One thousand Chicago Housing Authority residents will soon get the chance to build their savings and receive free financial coaching with the help of a program aiming to close the racial and ethnic wealth gap in the city.

Last week, the CHA began its gradual rollout of an initiative that attempts to make a federal program called Family Self-Sufficiency easier to use for residents of subsidized housing.

Nonprofit funder GreenLight Fund Chicago partnered with national nonprofit Compass Working Capital and CHA to leverage the program in Chicago.

It addresses “a bit of a disincentive” in federal rental assistance, said Jimmy Stuart, chief external affairs officer at Compass. Stuart explained that when recipients of housing assistance earn more income, their rent also goes up.

“Our clients often express to us is that, ‘I feel like I take one step forward and I’m two steps further behind,’ ” he said.

Established by the U.S. Department of Housing and Urban Development in 1990, the program allows a housing provider to redirect the increased rental payment into a savings account for the family. Compass adds to the benefit by providing personalized financial coaching to help participants manage debt, build savings and plan for the future.

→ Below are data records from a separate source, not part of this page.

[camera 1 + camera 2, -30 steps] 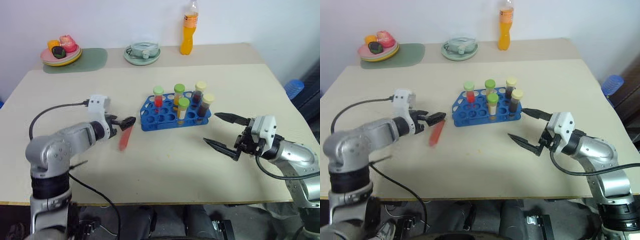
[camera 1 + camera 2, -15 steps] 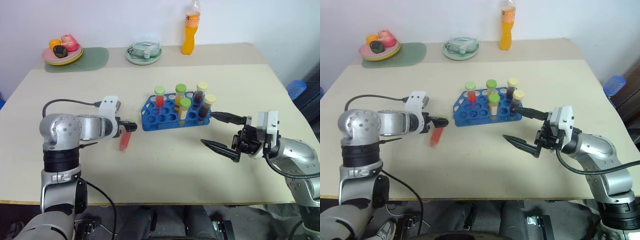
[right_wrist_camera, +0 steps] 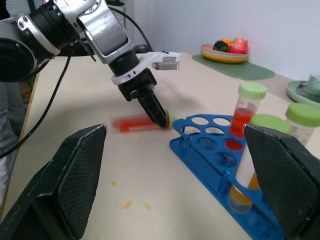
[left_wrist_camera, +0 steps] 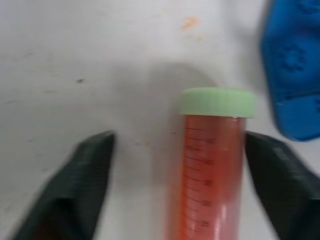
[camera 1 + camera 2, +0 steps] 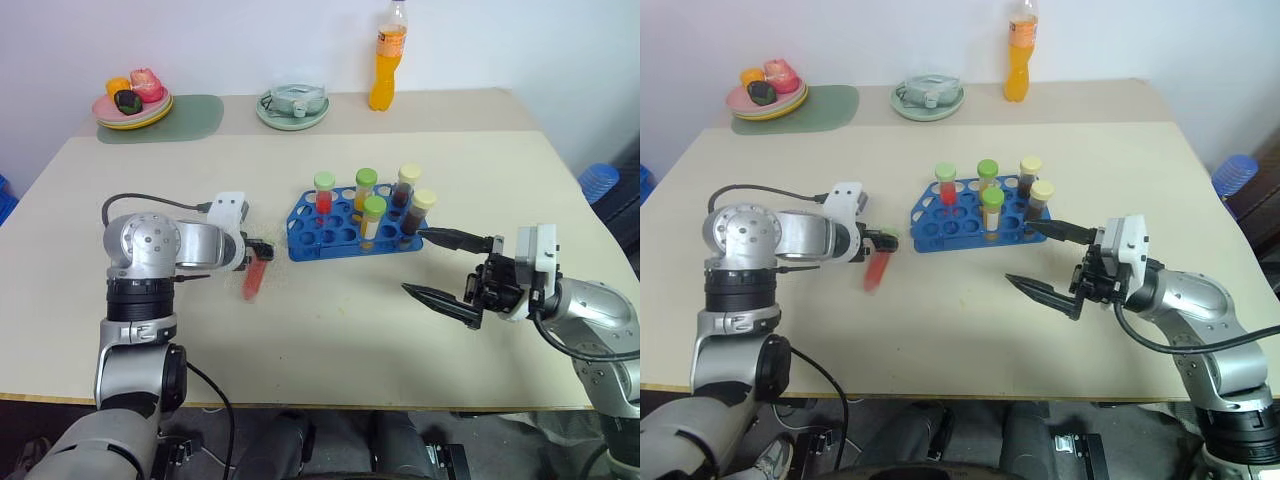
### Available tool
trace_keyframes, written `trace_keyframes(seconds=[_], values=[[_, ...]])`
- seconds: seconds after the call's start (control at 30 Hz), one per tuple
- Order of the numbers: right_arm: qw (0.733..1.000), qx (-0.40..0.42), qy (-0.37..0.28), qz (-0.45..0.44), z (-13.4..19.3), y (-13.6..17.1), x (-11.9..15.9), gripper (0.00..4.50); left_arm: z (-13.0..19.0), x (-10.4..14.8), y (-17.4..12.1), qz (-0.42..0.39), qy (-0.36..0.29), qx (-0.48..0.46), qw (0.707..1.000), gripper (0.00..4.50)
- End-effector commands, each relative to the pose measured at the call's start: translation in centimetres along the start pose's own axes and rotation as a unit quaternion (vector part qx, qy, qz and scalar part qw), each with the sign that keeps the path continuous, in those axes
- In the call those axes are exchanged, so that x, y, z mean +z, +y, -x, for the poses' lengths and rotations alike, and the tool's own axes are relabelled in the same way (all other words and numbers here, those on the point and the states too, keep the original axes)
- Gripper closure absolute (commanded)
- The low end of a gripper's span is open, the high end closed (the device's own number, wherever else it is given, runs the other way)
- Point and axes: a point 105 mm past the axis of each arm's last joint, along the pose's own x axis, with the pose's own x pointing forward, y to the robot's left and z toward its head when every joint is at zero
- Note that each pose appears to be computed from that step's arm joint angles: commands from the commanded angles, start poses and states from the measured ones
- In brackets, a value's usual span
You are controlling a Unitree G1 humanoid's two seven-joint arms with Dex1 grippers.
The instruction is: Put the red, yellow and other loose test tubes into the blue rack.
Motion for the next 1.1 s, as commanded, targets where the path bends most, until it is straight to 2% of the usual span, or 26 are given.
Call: trace_keyframes(seconds=[0.03,0.1,0.33,0.53,0.57,0.63,0.67,0.7,0.73,0.8,0.83,0.97,1.1], values=[[0.999,0.000,-0.012,0.033,0.2,0.2,1.4,0.00,-0.4,-0.5,-0.8,0.014,0.019,-0.023,0.999,2.77],[0.999,0.000,-0.010,0.033,0.2,0.2,1.3,0.00,-0.4,-0.5,-0.8,0.018,0.022,-0.022,0.999,3.69],[0.999,0.000,-0.009,0.033,0.1,0.0,1.1,0.00,0.2,-0.5,-0.4,0.028,0.017,-0.027,0.999,3.73],[0.999,-0.003,-0.009,0.036,0.0,-0.3,1.0,0.00,3.0,1.4,0.0,-0.001,-0.069,-0.025,0.997,3.73],[0.999,-0.004,-0.009,0.036,-0.1,-0.4,0.9,0.00,4.1,2.1,0.2,-0.016,-0.112,-0.030,0.993,3.73],[0.999,-0.008,-0.012,0.034,-0.2,-0.5,0.7,0.00,6.7,4.9,-0.6,-0.049,-0.269,-0.068,0.959,3.73],[0.999,-0.009,-0.012,0.034,-0.2,-0.6,0.7,0.00,8.1,5.3,-1.9,-0.091,-0.326,-0.114,0.934,3.73],[0.999,-0.010,-0.013,0.033,-0.2,-0.6,0.6,0.00,8.8,5.4,-2.7,-0.122,-0.357,-0.145,0.915,3.73],[0.999,-0.010,-0.013,0.033,-0.2,-0.6,0.6,0.00,8.5,4.7,-2.8,-0.180,-0.356,-0.134,0.907,3.73],[0.999,-0.017,-0.012,0.030,-0.2,-0.7,0.4,0.00,8.6,4.8,-3.0,-0.224,-0.394,-0.121,0.883,3.73],[0.999,-0.019,-0.012,0.029,-0.2,-0.7,0.4,0.00,8.7,4.9,-3.1,-0.229,-0.410,-0.121,0.874,3.73],[0.999,-0.031,-0.004,0.023,0.1,-0.7,-0.2,0.00,9.8,5.1,-5.4,-0.269,-0.494,-0.178,0.807,3.73],[0.999,-0.045,-0.001,0.020,0.4,-0.6,-0.3,0.00,9.4,4.8,-6.7,-0.262,-0.541,-0.221,0.767,3.73]])
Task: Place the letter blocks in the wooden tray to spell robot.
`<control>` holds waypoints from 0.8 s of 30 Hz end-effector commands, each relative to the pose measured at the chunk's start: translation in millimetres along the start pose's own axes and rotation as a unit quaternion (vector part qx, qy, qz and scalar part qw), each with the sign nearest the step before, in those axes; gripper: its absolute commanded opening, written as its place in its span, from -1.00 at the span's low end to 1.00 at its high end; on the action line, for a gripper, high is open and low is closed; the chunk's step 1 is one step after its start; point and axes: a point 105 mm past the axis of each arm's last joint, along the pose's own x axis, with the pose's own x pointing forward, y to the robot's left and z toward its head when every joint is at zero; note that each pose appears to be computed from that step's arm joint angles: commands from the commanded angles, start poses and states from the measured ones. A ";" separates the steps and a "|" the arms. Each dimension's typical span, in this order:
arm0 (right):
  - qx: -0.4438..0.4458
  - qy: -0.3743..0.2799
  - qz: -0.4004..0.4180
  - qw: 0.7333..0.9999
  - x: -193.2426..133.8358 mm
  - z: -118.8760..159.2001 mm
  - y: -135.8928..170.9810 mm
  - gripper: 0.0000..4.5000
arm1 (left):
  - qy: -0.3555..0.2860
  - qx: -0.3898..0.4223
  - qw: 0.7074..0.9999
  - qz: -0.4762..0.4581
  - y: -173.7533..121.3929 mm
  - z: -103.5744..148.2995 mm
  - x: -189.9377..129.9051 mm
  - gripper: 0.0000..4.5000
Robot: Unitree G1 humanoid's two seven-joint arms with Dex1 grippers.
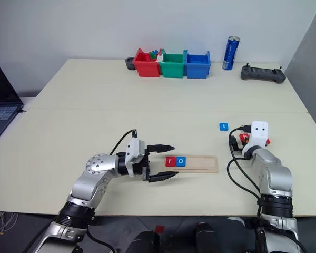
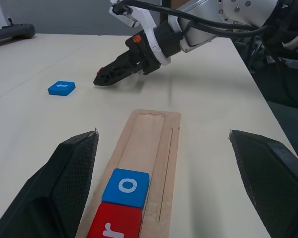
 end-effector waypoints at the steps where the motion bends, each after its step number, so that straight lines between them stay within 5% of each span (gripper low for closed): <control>1: 0.006 0.005 -0.009 1.000 -0.1 -0.2 -5.3 1.00 | -0.011 0.016 1.000 -0.012 -1.7 10.0 1.2 0.98; 5: 0.003 0.008 -0.015 1.000 -1.0 -1.2 -7.7 1.00 | -0.009 0.016 1.000 -0.012 -1.0 9.7 0.3 0.98; 14: -0.007 0.007 -0.021 1.000 -6.2 -4.3 -10.8 -0.36 | -0.011 0.020 1.000 -0.019 -4.0 9.5 2.2 1.00; 24: -0.030 0.006 0.002 1.000 -53.6 1.5 12.2 -0.36 | -0.013 0.020 0.999 -0.028 -10.7 10.3 0.8 1.00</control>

“We have a lot of folks in our public benefits social safety net who are making rational choices inside what is actually a very irrational system,” Stuart said. “We have a system that, in many ways, by design, punishes people or discourages people from doing the things that we actually know are going to help them move to greater financial stability over time.”

Success in other states

Compass has worked with families in 13 states to build financial freedom. Families that Compass worked with for five years have saved an average of $8,500.

Laura Rosa, 37, joined the program in Boston in 2021. Since then, she’s saved over $45,000 and started working for Compass on the strategy and client success team. She particularly enjoyed having a financial counselor, and said she thinks the program is “undervalued.”

“It’s been helpful, because finances is not something I sit at brunch talking about,” she said. “So it was helpful to have that person give me the time and space to just get that knowledge and awareness.”

She said talking about finances was taboo in her culture.

“I’m Puerto Rican, so it’s something that was never really, as a child coming up, I never really had inside detail about it,” Rosa said. “Nobody ever taught me or took the time.”

In Chicago, Compass is looking to make the program easier to join. CHA has identified 1,000 residents, and over the next few months Compass will be working toward getting them set up in the program, Stuart said.

“This opt-out program pilot empowers families to build wealth, achieve financial goals and ultimately transition off public assistance. It’s a proven pathway to long-term success and a journey toward dreams,” said Mary Howard, chief administrative and resident services officer with CHA, said in a news release.

One goal of the program is for residents to be able to handle financial emergencies or unexpected expenses with ease.

“People think of [Compass] as a housing organization, and they think about this as a housing issue. But it’s really not,” said Hermilo Hinojosa, executive director of GreenLight Fund Chicago. “It’s really about … that economic freedom that residents in public housing really need to get at and to really experience, to be able to … get further and further away from that poverty line.”